When a policyholder moves and doesn’t update their address, a mailed refund check becomes undeliverable. Someone on your team has to track it down, reissue it, and start the process again. It’s a small problem repeated many times, and it erodes the policyholder trust and can eventually lead to policy churn.

Digital delivery resolves this differently. If a policyholder’s email or bank account information is on file, the refund routes there. The address problem disappears. For carriers using an online payment system that handles both inbound and outbound transactions, the same platform that collected the premium can return it — no reissue workflow required.

This is why instant refunds and commissions matter beyond efficiency. Agents don’t wait on the mail for their commissions. Policyholders get claims payouts and refunds faster. Both groups have a better experience, and your team doesn’t carry the operational weight of managing exceptions.

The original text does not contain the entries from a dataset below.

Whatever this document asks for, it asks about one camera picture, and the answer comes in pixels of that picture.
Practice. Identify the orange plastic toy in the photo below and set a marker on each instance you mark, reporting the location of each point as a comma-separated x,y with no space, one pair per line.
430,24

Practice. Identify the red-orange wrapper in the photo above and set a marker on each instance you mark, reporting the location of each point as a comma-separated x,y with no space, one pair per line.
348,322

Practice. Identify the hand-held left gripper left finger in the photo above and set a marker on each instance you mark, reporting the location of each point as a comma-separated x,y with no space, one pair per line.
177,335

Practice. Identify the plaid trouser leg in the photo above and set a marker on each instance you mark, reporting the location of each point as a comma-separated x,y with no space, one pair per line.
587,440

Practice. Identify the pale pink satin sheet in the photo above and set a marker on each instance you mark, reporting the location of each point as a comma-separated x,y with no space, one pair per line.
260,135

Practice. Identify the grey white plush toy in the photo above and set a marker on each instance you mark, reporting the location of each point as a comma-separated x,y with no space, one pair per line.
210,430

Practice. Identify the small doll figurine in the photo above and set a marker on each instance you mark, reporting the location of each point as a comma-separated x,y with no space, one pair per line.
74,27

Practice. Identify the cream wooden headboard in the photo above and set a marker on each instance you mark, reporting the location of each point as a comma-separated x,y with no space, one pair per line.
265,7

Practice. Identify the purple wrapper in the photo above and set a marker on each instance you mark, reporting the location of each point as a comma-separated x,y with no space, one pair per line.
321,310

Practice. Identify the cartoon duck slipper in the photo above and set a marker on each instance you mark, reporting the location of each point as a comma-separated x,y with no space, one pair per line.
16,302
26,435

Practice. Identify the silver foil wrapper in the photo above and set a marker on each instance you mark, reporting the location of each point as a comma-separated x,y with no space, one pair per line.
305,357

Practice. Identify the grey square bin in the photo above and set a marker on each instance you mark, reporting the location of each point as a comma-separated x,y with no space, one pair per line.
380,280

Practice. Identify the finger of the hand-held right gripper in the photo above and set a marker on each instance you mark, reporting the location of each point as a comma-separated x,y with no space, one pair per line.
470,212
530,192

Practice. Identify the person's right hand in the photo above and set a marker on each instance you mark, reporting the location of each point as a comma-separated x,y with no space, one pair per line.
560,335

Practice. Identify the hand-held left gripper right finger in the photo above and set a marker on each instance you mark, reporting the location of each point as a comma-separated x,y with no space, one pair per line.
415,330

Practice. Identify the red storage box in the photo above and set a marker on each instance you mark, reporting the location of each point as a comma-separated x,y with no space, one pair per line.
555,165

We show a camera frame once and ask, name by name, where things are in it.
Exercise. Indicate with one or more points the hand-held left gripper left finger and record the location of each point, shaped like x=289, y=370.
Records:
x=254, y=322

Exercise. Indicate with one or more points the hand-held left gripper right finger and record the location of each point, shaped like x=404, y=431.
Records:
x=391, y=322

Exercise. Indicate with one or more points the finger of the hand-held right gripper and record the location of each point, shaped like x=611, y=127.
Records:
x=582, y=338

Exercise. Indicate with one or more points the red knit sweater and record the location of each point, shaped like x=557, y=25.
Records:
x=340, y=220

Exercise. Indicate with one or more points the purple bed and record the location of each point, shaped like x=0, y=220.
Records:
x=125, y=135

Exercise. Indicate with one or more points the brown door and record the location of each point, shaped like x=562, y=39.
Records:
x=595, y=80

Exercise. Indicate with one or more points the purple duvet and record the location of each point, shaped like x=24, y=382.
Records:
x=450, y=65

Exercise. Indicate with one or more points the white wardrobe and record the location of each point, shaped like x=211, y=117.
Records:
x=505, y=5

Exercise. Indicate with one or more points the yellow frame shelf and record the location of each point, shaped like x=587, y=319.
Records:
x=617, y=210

The Platform Question: Why Integration Depth Matters

California Mutual’s evaluation of disbursement vendors didn’t start from scratch. The company had spent several years processing inbound premium payments through InvoiceCloud, integrated within SimpleSolve. Extending that same bill payment platform to cover outbound disbursements reduced integration risk and removed the learning curve that comes with bringing in a new vendor.

That’s not a minor point. When you’re evaluating payment processing solutions for outbound disbursements, the integration question is as important as the feature set. A bill payment solution that handles both inbound and outbound transactions through a single connection to your policy administration system is a different operational reality than one that requires a separate integration, separate support relationship, and separate reconciliation process.

Other vendors California Mutual evaluated offered limited automation and interfaces that didn’t drive adoption. The manual work didn’t actually go away; it just had new software sitting around it. That’s a pattern worth watching for: a platform that technically supports digital payments but doesn’t reduce the human effort behind them isn’t delivering on the promise of payment automation.

What This Looks Like at Scale

California Mutual is a regional carrier with a small internal team. The efficiency gains from eliminating monthly check runs are immediate and tangible at that scale. But the underlying dynamic applies across carrier sizes.

For larger carriers, the volume of outbound payments (commissions across hundreds of agents, return premiums across thousands of policyholders) makes manual check processing increasingly difficult to sustain. The fraud exposure that California Mutual experienced with one intercepted check scales with volume. So does the undeliverable-check problem.

Electronic payment services don’t just make outbound payments faster. They make them more secure, more auditable, and more consistent. Digital payment adoption on the outbound side closes a gap that most carriers have quietly tolerated for years.

The Downstream Effects of Closing the Digital Disbursement Gap

California Mutual expects efficiency gains to continue as digital payment adoption grows on both sides of the transaction. The company also anticipates a significant reduction in escheatment (the process of turning over unclaimed funds to the state) because digital payments are less likely to go unclaimed than mailed checks.

That’s a meaningful downstream benefit. Escheatment creates administrative overhead and compliance obligations. Reducing it is a direct operational win, not just a better customer experience.

The broader takeaway from California Mutual’s experience is straightforward: a truly modern insurance billing and payment operation handles money in both directions through the same platform, with the same level of automation and the same quality of service. Inbound premium collection got there first. Outbound disbursements are catching up.